Architecture Overview

SAM is a serverless platform for ephemeral AI coding environments. The architecture splits into three layers: edge (Cloudflare), compute (cloud VMs — Hetzner, Scaleway, or GCP), and external services (GitHub, DNS).

High-Level Architecture

graph TD
    subgraph Browser
        SPA["React SPA<br/>(app.domain)"]
        XTERM["xterm.js"]
        CHAT["Agent Chat"]
        NOTIF["Notifications"]
        CMDK["Command Palette"]
    end

    subgraph CF["Cloudflare Edge"]
        subgraph Worker["API Worker (Hono)"]
            PROXY["Reverse Proxy"]
            AUTH["Auth"]
            AI["Workers AI"]
        end
        D1["D1 (SQLite)"]
        KV["KV"]
        R2["R2"]
        PAGES["Cloudflare Pages<br/>(React SPA)"]
        subgraph DOs["Durable Objects"]
            PD["ProjectData<br/>(per-project SQLite)"]
            NL["NodeLifecycle<br/>(warm pool state)"]
            TR["TaskRunner<br/>(task orchestration)"]
            AL["AdminLogs<br/>(real-time log stream)"]
            NO["Notification<br/>(delivery management)"]
        end
        Worker --- D1
        Worker --- KV
        Worker --- R2
        Worker --- DOs
    end

    subgraph VM["Cloud VM (Hetzner / Scaleway / GCP)"]
        subgraph AGENT["VM Agent (Go, :8443)"]
            PTY["PTY Manager"]
            CM["Container Manager"]
            ACP["ACP Gateway"]
            PS["Port Scanner"]
            JWT["JWT Validator"]
        end
        subgraph DOCKER["Docker Engine"]
            WS1["Workspace Container 1"]
            WSN["Workspace Container N"]
        end
        AGENT --> DOCKER
    end

    Browser -- "HTTPS" --> CF
    Browser -- "WSS" --> CF
    CF -- "HTTP/WSS<br/>(proxied via DNS)" --> VM

Request Routing

Every request to *.domain passes through the same Cloudflare Worker.
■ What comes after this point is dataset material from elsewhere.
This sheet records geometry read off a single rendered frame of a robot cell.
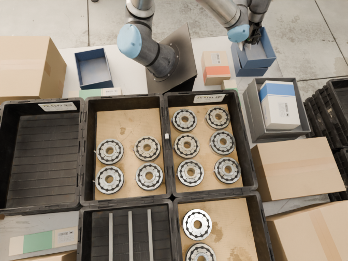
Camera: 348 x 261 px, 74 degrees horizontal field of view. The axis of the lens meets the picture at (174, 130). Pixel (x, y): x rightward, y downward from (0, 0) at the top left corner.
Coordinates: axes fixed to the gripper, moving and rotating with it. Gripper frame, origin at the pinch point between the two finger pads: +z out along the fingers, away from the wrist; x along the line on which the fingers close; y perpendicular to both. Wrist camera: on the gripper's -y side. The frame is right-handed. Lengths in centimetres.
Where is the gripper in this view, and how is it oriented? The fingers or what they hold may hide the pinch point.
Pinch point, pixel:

The Host header determines routing:

Pattern	Destination	How
`app.{domain}`	Cloudflare Pages	Worker proxies to `{project}.pages.dev`
`api.{domain}`	Worker API routes	Direct handling by Hono router
`ws-{id}.{domain}`	VM Agent on port 8443	Worker proxies via `{nodeId}.vm.{domain}` backend hostname
`ws-{id}--{port}.{domain}`	Workspace port proxy	Worker proxies to dev server running on `{port}`
`*.{domain}` (other)	404	No matching route

Control Plane — API Worker

The API Worker (apps/api/) is a Hono application handling:

Authentication — GitHub OAuth via BetterAuth
Resource management — CRUD for nodes, workspaces, projects, ideas
Reverse proxy — workspace subdomain, port traffic, and file proxy to VMs
Durable Objects — per-project data, node lifecycle, idea orchestration, notifications
Workers AI — idea title generation, voice transcription, text-to-speech, context summarization
MCP server — project-aware tools for running agents
Cron triggers — provisioning timeout checks, warm node cleanup, orphan detection

Key Route Groups

Route	Purpose
`/api/auth/*`	GitHub OAuth sign-in/out, sessions
`/api/nodes/*`	Node CRUD, lifecycle, health callbacks
`/api/workspaces/*`	Workspace CRUD, lifecycle, boot logs, agent sessions
`/api/projects/*`	Project CRUD, runtime config, ideas, chat sessions, file proxy
`/api/credentials/*`	Cloud provider + agent API key management
`/api/notifications/*`	Notification list, read/dismiss, preferences, WebSocket
`/api/tasks/*`	Idea submission, lifecycle, status updates
`/api/github/*`	GitHub App installations, repos
`/api/terminal/token`	Workspace JWT for WebSocket auth
`/api/agent/*`	VM Agent binary download
`/api/bootstrap/:token`	One-time credential injection
`/api/admin/*`	Admin dashboard, error logs, real-time log stream
`/api/tts/*`	Text-to-speech synthesis
`/api/transcribe`	Voice-to-text transcription

Data Layer — Hybrid D1 + Durable Objects

SAM uses a hybrid storage model: D1 for cross-project queries and Durable Objects for write-heavy, project-scoped data.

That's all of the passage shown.